As for other tables: the entire archive table. IP info in recentchanges. filearchive. These decisions have already been made for the toolserver, those could probably be copied over to this. On the other hand, I'm not sure of the usefulness of this tool for the general public when developers can easily get toolserver access to run EXPLAINs on "public" columns.
In fact, someone could write an EXPLAIN engine and run it on the toolserver. But first it needs to be ensured that there are no injection opportunities, which *should* be straightforward: I'm *pretty* sure that if you start off with "EXPLAIN" and only allow one statement (as the PHP API does), there's no way to inject any actual queries, they'll just be EXPLAINed. But personally, I'm not quite sure enough of that to try running such a script myself . . .
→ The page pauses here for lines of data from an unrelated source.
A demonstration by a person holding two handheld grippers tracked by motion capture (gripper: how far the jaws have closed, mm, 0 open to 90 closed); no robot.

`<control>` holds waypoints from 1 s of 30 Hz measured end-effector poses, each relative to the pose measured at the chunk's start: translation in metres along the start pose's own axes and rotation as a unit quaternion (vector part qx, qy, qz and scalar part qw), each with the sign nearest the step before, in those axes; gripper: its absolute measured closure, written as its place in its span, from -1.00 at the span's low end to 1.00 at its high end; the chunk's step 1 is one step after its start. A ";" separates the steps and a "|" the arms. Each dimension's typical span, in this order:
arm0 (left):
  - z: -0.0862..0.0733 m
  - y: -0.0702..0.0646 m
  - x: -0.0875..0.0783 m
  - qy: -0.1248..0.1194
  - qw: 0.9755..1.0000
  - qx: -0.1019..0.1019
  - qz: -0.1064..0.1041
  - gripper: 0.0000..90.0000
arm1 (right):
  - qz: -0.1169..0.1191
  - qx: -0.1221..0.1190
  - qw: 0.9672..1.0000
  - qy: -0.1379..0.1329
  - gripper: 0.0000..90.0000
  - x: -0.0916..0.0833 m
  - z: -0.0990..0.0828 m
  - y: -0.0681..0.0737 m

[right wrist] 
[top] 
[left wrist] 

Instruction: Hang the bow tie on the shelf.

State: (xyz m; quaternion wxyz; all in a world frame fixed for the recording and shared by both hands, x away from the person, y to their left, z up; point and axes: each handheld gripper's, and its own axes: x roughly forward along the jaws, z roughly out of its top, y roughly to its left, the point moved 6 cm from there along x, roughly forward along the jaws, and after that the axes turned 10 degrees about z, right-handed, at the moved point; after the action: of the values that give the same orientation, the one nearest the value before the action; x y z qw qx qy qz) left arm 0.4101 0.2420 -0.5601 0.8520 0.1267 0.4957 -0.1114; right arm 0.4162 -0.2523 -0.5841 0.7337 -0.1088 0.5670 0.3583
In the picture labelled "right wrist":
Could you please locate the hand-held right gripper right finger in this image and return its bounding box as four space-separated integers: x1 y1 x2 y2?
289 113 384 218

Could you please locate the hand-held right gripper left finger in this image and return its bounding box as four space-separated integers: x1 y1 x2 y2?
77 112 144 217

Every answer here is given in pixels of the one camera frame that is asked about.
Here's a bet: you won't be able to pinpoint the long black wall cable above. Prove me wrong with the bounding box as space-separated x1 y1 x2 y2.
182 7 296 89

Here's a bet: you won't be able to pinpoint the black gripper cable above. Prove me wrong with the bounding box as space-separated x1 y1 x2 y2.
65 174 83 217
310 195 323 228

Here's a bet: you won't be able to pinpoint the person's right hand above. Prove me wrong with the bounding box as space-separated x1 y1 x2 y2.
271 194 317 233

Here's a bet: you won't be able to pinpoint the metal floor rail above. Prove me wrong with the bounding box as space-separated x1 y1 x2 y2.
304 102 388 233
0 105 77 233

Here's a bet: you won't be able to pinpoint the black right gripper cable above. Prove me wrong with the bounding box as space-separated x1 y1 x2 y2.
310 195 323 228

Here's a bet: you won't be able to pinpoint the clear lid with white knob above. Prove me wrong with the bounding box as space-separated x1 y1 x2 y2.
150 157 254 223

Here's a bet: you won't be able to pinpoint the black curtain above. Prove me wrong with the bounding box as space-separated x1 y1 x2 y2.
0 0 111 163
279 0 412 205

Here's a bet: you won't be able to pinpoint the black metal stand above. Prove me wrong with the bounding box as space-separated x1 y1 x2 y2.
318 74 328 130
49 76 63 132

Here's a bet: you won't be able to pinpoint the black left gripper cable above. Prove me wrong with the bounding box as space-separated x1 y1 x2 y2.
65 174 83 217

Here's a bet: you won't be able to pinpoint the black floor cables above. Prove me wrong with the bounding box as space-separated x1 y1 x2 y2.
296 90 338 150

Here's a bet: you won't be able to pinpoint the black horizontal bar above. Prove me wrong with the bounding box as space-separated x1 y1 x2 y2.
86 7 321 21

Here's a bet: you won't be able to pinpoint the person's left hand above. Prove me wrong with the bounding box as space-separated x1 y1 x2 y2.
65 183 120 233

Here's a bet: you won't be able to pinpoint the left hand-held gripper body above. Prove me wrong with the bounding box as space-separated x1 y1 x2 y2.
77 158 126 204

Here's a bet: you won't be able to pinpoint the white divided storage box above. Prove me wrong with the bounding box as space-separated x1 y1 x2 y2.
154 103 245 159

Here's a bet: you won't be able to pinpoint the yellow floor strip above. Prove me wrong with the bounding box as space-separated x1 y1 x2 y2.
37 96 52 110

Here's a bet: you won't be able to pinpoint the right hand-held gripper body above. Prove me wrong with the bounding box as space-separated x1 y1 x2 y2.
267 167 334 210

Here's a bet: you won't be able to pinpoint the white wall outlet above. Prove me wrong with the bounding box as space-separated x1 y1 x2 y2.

On the other hand - this only introduces another possibility of a login - same as going through the regular login page. I can't think how it would be a security risk - automated running through a list of md5 hashes. We could implement a memcached solution so that no more than 10 queries would run per minute.
The regular login requires a captcha. Since there are more serious issues with other tables that can't reasonably be solved using captchas or other things that merely stop automated checks, we may as well blacklist the password field entirely along with the others if this is ever offered in any way.
On 8/27/07, Gregory Maxwell gmaxwell@gmail.com wrote:
My view has long been that having this stuff external to mediawiki is good for flexibility, good for development scaling, good for site performance (bots can't break caching), but bad for reliability (some bot author vanishes and the process dies). As a result I've considered it better for us to provide more robust APIs, facilities for running these tasks (toolserver), and standards for development and documentation so the tools can outlive the attention spans of their authors (which is where we suck the most). ... So this is what I've long thought, but I'm prepared to have my eyes opened.
I think that there's a place for a robust and general workflow-management system in the software. I think Rob or someone started a page on MW.org or somewhere that dealt with specs for a software implementation of task handling, but I can't find it in about a fifteen-second search.